朴泰勋听了,立时涨红了脸,转头看向江连横,眼里流露出感激的神情,终于拱手抱拳,连声赔罪。
“江先生见谅,刚才……是我冒昧了。”
“没事儿!”江连横大度一笑,“你不是刚从学校里出来么,过两年就好了。”
“惭愧,惭愧!”朴泰勋汗颜。
江连横抬手指了指那对金镯子,又说:“东西揣好,回去干自己擅长的事儿,以后有什么困难,你就……找他吧!”

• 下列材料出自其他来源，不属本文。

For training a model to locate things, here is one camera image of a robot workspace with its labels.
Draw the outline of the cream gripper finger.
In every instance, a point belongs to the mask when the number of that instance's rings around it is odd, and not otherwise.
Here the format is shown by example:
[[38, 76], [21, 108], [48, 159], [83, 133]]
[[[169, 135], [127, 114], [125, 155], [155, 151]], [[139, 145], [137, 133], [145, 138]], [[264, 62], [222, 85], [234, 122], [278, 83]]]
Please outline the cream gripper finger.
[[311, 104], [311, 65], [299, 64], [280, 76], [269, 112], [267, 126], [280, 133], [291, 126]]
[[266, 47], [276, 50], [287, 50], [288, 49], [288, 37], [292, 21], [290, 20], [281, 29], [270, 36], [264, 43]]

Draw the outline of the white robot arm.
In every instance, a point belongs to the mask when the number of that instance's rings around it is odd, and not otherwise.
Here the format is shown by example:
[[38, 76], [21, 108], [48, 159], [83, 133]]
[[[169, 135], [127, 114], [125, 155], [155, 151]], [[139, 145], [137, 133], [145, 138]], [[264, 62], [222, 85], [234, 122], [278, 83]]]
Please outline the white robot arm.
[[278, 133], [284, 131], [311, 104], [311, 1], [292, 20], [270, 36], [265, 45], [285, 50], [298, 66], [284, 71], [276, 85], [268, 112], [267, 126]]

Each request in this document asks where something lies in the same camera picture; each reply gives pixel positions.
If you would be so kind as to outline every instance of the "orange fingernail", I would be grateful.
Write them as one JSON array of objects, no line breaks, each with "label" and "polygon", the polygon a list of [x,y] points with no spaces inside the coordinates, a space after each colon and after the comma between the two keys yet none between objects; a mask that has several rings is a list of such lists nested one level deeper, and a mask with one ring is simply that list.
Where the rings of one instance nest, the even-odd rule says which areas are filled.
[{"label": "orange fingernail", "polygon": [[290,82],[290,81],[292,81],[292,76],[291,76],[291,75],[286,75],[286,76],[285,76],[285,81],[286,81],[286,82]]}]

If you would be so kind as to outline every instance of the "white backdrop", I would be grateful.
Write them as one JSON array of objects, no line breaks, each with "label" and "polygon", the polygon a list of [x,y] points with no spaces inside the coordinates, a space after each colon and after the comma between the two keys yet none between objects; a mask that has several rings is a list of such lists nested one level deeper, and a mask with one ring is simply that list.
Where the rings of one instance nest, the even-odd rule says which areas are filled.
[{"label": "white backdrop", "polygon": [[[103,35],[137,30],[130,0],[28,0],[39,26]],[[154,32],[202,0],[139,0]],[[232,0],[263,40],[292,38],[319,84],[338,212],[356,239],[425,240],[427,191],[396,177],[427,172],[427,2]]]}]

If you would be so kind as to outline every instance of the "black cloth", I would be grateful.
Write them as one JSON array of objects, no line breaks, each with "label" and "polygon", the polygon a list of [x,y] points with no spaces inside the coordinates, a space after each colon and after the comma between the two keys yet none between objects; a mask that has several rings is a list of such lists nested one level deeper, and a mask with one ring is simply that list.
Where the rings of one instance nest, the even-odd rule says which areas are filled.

“对对对,以后有事儿,你来找我就行,不用非得见到东家才说。”方言赶忙接过话茬儿。
朴泰勋连声道谢,随即将他所知道的独立军据点说出来,其间又不知又费了多少口舌,这才总算离开了办公室。
高丽棒子一走,江连横便长舒了一口气。
方言关上房门,转过身来,同样也是连连摇头,低声笑道:“这人……真是的,太没眼力见了吧!”
“咋的,你以前在码头上混了那么多年,没见过这种人?”江连横问。
“见过倒是见过,但也没像他这么夸张,虽然他说是‘买卖归买卖’,可听起来就好像咱们欠他的一样。”